## Directions for this task
Below this line is a set of entries; quote exactly the lines from the line that contains "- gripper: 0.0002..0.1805" to the line that contains "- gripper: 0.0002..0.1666", both lines included.

## Data

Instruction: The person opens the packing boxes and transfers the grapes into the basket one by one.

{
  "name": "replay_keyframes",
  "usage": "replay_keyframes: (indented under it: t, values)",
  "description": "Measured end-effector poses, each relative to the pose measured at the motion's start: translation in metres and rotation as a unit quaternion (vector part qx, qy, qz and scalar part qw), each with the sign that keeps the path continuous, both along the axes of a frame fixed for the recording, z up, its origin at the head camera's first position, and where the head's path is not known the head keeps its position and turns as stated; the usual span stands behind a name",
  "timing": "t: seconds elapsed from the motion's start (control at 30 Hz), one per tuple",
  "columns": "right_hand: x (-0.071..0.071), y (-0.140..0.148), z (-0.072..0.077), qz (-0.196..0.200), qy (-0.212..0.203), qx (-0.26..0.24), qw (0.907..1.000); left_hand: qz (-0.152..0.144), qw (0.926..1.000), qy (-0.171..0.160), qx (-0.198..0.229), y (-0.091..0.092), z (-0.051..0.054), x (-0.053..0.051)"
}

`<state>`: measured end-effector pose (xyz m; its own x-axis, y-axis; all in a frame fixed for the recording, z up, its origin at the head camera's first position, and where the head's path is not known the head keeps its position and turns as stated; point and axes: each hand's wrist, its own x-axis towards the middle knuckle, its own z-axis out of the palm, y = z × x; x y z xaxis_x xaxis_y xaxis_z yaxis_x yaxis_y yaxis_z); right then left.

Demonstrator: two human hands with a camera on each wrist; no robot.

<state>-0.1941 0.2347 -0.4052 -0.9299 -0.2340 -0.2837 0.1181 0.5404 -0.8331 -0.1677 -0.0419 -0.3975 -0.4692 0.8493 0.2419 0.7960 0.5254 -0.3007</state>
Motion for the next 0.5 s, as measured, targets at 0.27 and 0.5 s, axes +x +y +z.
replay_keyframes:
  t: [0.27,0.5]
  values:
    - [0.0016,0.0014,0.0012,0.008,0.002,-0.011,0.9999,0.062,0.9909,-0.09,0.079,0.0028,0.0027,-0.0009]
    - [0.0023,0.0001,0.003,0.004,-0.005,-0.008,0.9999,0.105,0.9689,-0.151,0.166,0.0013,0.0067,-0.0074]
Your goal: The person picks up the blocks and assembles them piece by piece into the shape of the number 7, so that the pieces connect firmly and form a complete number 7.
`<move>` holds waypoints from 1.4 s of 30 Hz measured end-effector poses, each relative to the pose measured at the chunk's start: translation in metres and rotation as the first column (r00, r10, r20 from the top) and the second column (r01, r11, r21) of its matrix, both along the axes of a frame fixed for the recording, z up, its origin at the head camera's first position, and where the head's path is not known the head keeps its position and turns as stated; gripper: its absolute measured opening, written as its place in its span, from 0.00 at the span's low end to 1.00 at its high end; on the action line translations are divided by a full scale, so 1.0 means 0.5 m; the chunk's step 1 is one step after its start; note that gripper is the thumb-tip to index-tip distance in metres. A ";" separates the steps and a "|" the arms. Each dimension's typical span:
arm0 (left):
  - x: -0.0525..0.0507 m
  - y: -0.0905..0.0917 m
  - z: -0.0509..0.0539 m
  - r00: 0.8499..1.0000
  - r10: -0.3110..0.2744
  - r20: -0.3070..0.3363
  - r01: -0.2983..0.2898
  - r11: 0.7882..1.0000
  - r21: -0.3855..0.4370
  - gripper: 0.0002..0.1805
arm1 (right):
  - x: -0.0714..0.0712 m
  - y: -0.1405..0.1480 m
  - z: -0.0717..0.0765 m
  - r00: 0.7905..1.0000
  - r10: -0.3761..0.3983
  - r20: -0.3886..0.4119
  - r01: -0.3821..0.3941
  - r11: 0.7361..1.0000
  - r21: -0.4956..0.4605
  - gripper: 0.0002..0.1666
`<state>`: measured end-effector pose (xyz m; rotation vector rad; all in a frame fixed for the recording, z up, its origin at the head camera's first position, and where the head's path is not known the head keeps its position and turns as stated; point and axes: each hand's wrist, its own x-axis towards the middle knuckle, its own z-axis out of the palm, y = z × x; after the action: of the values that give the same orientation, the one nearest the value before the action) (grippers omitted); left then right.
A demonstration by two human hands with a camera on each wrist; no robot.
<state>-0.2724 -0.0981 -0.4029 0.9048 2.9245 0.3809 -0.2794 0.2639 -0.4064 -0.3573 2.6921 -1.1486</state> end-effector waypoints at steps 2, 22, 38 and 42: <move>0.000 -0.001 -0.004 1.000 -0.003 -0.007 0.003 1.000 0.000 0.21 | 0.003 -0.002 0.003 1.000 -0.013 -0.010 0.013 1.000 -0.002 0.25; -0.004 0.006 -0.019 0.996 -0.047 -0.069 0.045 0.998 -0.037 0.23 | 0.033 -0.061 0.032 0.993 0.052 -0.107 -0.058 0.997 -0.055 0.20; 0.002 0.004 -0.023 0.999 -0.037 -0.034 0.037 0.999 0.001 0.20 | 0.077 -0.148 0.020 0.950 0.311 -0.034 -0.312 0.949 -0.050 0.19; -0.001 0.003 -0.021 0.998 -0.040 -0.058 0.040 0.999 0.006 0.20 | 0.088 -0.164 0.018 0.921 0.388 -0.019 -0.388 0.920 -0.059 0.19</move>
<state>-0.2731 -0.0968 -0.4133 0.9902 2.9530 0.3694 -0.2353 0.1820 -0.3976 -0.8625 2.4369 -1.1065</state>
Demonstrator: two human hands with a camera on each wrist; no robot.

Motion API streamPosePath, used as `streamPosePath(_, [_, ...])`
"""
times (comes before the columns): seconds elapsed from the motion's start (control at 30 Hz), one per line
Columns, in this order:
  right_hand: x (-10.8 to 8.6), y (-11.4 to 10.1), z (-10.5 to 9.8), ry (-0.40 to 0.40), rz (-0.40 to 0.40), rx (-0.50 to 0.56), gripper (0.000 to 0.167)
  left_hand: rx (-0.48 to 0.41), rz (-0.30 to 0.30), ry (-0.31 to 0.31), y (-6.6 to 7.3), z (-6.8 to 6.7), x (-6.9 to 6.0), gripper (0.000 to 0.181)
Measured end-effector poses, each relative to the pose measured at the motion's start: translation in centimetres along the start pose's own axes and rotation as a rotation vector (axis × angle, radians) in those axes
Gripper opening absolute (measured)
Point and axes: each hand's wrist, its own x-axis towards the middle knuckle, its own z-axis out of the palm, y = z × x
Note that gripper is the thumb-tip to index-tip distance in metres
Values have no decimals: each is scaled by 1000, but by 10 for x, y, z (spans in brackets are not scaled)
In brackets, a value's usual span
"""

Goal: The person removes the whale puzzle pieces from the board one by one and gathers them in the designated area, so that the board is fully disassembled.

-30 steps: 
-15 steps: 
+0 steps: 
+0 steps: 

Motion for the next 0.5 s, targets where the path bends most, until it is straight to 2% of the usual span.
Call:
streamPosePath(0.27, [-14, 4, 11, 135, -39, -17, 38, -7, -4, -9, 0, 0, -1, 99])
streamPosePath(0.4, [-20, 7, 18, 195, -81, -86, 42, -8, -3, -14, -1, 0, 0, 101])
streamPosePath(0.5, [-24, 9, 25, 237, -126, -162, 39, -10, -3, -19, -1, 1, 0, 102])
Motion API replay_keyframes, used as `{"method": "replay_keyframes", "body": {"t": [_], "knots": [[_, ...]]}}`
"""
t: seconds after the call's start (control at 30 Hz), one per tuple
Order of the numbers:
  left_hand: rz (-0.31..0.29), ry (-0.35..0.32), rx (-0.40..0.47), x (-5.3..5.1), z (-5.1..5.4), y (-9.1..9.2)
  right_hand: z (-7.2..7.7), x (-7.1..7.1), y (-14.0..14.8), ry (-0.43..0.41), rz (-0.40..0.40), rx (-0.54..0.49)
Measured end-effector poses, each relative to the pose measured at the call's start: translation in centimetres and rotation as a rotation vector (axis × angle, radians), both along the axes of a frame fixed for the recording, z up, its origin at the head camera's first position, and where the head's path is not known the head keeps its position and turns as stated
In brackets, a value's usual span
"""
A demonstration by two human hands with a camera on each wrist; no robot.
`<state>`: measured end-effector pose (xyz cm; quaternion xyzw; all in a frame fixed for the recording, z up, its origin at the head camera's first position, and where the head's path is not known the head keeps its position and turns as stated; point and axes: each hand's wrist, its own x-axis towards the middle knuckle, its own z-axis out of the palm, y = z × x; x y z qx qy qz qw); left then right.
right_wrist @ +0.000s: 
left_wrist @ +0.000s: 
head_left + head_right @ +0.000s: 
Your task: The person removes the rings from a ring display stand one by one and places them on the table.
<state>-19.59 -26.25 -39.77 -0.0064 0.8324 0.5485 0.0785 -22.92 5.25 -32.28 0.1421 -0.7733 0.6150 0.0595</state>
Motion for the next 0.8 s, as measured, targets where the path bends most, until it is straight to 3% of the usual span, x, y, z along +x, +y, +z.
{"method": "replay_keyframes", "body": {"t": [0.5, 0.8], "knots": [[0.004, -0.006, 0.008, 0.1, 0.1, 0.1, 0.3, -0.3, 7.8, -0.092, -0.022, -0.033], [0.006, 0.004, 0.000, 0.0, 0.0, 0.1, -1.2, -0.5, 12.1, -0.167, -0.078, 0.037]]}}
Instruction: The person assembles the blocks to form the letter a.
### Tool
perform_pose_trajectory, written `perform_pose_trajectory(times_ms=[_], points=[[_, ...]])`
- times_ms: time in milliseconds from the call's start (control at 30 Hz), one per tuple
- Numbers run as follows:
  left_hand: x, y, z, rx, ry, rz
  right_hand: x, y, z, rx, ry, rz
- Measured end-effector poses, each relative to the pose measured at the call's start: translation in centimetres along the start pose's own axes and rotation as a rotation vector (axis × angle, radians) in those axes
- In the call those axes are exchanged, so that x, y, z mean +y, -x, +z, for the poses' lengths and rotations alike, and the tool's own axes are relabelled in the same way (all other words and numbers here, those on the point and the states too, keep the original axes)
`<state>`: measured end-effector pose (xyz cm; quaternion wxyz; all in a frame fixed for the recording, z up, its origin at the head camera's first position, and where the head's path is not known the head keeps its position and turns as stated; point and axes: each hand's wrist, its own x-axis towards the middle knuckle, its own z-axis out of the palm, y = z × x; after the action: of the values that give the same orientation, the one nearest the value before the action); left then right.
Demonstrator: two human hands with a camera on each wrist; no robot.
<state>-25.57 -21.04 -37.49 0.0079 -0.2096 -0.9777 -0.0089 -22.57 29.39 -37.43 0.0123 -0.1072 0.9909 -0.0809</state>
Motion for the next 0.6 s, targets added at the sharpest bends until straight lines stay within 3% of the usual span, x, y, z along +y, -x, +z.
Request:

## Your solution
  - gripper: 0.0002..0.1805
arm1 (right):
  - x: -0.0714..0.0712 m
  - y: -0.1405..0.1480 m
  - z: -0.0717..0.0765 m
  - r00: 0.7905..1.0000
  - r10: -0.3761..0.3983
  - r20: -0.3886..0.4119
  - r01: -0.3821..0.3941
  - r11: 0.7361..1.0000
  - r21: -0.4956..0.4605
  - gripper: 0.0002..0.1666

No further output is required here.